The View
Der alte Chef ist weg, aber die Punkte bleiben: Der junge Italiener Diego Della Schiava ist jetzt im Boutiquehotel mit der Traumsicht über Lugano der Boss und macht das mit Leidenschaft und Klasse.
Wer bei Maestro Gualtiero Marchesi und Sterneköchen wie Niko Romito, Andrea Berton oder Emanuele Scarello in die Schule ging, will es wissen. Diego, vorher Vize bei Mauro Grandi, gibt auf seinem ersten Küchenchefposten ganz schön Gas. Mit handverlesenen Produkten, mit guten Ideen, mit Fleiss. Und mit einer Prise Humor. Die Oliven, serviert als Amuse-bouche, waren natürlich keine: Hühnerleber, wunderschön verpackt. Noch besser bei den Starters war nur ein hübscher Maccheroncino, mit Carbonara-Ingredienzen gefüllt.
Hammergericht gleich zum Start: Scampo morbido! Chef Diego richtet den Luxuskrebs aus Südafrika (Kaliber 3/6!) auf einem Sellerie-Aspik an, lässt eine Bloody Mary, also eine erfrischende Tomatenessenz, dazugiessen. Sieht unverschämt gut aus und schmeckt auch so. Dank der sanften Garmethode kommt der tolle Eigengeschmack des Scampo voll zur Geltung. Auch der Tintenfisch kommt nicht einfach direkt vom Feuer: Diego gart ihn zweieinhalb Stunden lang bei 87 Grad, überprüft regelmässig die Konsistenz, bis das Ergebnis überragend ist.
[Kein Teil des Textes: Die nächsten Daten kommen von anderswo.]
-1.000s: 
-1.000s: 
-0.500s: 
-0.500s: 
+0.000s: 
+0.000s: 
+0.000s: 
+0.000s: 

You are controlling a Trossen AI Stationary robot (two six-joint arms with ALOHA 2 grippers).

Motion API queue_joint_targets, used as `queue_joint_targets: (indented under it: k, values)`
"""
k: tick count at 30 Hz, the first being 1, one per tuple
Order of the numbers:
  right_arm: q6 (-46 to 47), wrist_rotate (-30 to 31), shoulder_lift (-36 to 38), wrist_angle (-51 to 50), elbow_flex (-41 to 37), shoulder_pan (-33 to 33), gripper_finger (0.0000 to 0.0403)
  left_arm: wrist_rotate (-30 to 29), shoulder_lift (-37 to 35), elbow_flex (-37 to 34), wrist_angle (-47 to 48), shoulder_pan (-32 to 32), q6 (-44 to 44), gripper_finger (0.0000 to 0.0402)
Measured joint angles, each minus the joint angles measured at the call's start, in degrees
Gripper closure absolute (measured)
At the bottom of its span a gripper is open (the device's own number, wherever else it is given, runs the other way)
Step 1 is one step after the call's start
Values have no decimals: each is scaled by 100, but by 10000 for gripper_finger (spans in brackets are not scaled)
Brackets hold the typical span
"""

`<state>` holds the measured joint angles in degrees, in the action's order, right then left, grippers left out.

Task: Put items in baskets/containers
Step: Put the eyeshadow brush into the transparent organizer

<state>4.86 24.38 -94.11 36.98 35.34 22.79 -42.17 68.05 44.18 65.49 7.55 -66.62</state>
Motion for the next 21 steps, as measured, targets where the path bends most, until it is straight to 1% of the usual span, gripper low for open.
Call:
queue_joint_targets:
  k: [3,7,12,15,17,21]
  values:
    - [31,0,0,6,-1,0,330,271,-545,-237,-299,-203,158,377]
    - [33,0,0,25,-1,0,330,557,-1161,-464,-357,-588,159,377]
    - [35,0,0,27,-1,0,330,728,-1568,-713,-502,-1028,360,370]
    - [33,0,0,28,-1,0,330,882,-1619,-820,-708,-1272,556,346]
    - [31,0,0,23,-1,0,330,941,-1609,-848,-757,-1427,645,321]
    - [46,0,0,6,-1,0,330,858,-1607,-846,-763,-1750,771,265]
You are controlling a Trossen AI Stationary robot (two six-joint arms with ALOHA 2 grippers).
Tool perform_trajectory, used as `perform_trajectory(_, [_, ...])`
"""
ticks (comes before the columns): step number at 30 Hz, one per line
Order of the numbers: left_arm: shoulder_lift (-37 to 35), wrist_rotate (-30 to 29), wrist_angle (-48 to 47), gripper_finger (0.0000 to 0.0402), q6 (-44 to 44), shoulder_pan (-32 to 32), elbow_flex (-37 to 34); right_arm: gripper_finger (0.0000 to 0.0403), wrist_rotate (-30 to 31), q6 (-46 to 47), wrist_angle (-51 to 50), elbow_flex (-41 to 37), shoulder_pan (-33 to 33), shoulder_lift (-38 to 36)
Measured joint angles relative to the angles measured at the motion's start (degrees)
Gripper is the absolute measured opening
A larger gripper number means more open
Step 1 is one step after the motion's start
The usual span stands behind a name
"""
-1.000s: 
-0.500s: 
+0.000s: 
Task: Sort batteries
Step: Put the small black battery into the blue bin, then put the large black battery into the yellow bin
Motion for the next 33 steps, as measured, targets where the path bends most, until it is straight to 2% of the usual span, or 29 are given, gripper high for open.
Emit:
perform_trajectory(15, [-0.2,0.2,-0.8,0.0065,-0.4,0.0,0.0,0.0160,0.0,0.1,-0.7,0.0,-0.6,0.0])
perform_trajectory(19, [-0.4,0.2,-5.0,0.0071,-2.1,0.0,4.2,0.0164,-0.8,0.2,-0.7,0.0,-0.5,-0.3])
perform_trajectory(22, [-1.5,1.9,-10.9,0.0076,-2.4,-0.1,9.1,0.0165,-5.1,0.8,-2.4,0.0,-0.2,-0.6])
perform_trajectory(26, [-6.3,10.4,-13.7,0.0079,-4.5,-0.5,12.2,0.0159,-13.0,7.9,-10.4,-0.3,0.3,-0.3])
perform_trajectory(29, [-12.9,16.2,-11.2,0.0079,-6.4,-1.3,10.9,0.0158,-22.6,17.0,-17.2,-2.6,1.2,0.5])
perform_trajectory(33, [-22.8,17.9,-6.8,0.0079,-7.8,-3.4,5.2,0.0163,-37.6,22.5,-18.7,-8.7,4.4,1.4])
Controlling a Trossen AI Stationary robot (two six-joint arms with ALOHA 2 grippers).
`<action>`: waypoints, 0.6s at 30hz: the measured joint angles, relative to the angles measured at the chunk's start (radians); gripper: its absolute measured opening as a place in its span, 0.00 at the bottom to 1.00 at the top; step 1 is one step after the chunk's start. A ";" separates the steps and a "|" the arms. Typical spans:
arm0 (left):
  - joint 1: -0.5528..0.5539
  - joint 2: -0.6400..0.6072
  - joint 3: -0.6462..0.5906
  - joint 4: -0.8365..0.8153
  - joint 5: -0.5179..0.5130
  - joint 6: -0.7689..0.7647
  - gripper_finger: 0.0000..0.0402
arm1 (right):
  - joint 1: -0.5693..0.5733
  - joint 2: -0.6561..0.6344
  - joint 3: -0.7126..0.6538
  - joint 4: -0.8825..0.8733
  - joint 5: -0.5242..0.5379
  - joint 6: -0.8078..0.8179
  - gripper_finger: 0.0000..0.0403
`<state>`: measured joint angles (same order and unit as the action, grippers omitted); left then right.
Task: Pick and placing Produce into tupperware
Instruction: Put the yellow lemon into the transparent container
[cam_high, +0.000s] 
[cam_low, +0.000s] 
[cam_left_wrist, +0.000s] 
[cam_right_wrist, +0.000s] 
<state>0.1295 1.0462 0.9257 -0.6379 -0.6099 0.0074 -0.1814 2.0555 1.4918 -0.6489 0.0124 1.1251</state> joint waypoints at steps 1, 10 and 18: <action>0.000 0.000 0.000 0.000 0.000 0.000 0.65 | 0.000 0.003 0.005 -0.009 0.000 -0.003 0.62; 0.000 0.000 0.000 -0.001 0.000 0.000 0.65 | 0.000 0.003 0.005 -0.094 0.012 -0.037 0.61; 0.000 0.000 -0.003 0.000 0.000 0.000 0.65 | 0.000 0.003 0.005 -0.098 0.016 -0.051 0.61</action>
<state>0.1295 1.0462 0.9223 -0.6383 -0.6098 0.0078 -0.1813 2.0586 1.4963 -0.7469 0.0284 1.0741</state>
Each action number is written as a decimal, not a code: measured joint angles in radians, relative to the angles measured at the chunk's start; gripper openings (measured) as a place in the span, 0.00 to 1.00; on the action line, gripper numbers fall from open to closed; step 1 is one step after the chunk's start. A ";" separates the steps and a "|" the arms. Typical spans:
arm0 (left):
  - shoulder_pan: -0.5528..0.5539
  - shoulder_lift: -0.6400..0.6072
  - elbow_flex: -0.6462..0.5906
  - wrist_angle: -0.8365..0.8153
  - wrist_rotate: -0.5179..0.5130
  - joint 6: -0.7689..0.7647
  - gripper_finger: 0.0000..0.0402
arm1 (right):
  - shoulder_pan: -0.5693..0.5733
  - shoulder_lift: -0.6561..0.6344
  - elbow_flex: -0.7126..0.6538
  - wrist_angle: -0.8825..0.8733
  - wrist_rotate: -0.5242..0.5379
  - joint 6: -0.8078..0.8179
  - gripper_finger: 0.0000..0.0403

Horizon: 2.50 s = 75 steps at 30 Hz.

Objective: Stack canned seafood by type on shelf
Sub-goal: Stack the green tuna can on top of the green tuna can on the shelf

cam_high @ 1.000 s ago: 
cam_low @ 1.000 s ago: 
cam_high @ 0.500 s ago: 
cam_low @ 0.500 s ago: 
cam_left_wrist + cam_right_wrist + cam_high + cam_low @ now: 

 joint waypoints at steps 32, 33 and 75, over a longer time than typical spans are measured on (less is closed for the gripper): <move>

Dazu das Lieblingsgemüse vieler Spitzenköche: Randen, als Raviolini und als knusprige Chips.
Was kocht Diego Della Schiava eigentlich am liebsten? «Ich bin Italiener. Also Risotto und Pasta!» Das ist eine Ansage und natürlich bestellen wir beides. Den Risotto Carnaroli «Riserva San Massimo» gibt es mit Eierschwämmli und schwarzem Trüffel. Und das dunkle Pulver am Rand des tiefen Tellers? «Steinpilze, die ersten der Saison. Zum Risotto auf den Löffel schieben. Sorgt für Umami», empfiehlt der Chef. Für die Tortelli musste die Brigade Überstunden machen: Ein veritabler Kalbsschwanz kam erst in die Küche und dann dank chirurgischem Grosseinsatz auch in die Füllung. Der Teig dazu wunderschön geformt, eher etwas dick, die Sauce («Fonduta di Grana Padano») wunderbar und eleganter als vermutet. Etwas Knackiges fehlte natürlich nicht: Rohschinkenchips.
Drei Optionen im Hauptgang: Piemonteser Fassone-Rind vom Grill. Wachteln, gefüllt mit Tessiner Wurst (Luganighetta). Oder Maialino! Wir hatten Schwein und zwar den Rücken vom Ibérico, elegant zum präzisen Rechteck geschnitten, knusprig und saftig zugleich. Mit überzeugenden Beilagen: Lauch, nussige braune Butter, geräuchertes Kartoffelpüree mit einer sanften Prise Meerrettich drin.
Und was kriegt man zum Schluss in einem Restaurant, das zum Scampo eine Bloody Mary eingiesst? Einen «Bellini in piatto» mit Amaretto und einem Louis-Roederer-Rosé, zum feinen Sorbet gefroren! Mario Miranda ist Diego Della Schiavas Partner auf der Traumterrasse, Maître und Sommelier zugleich. Mit Scouting-Talent: Der (Bio-)Merlot «Piaz» der Gebrüder Martino und Gabriele Bianchi aus Arogno war eine Entdeckung. Pricing: fünf aufwendige Gänge mit (Tessiner) Weinbegleitung, serviert an einem magischen Ort für 250 Franken. Fair enough!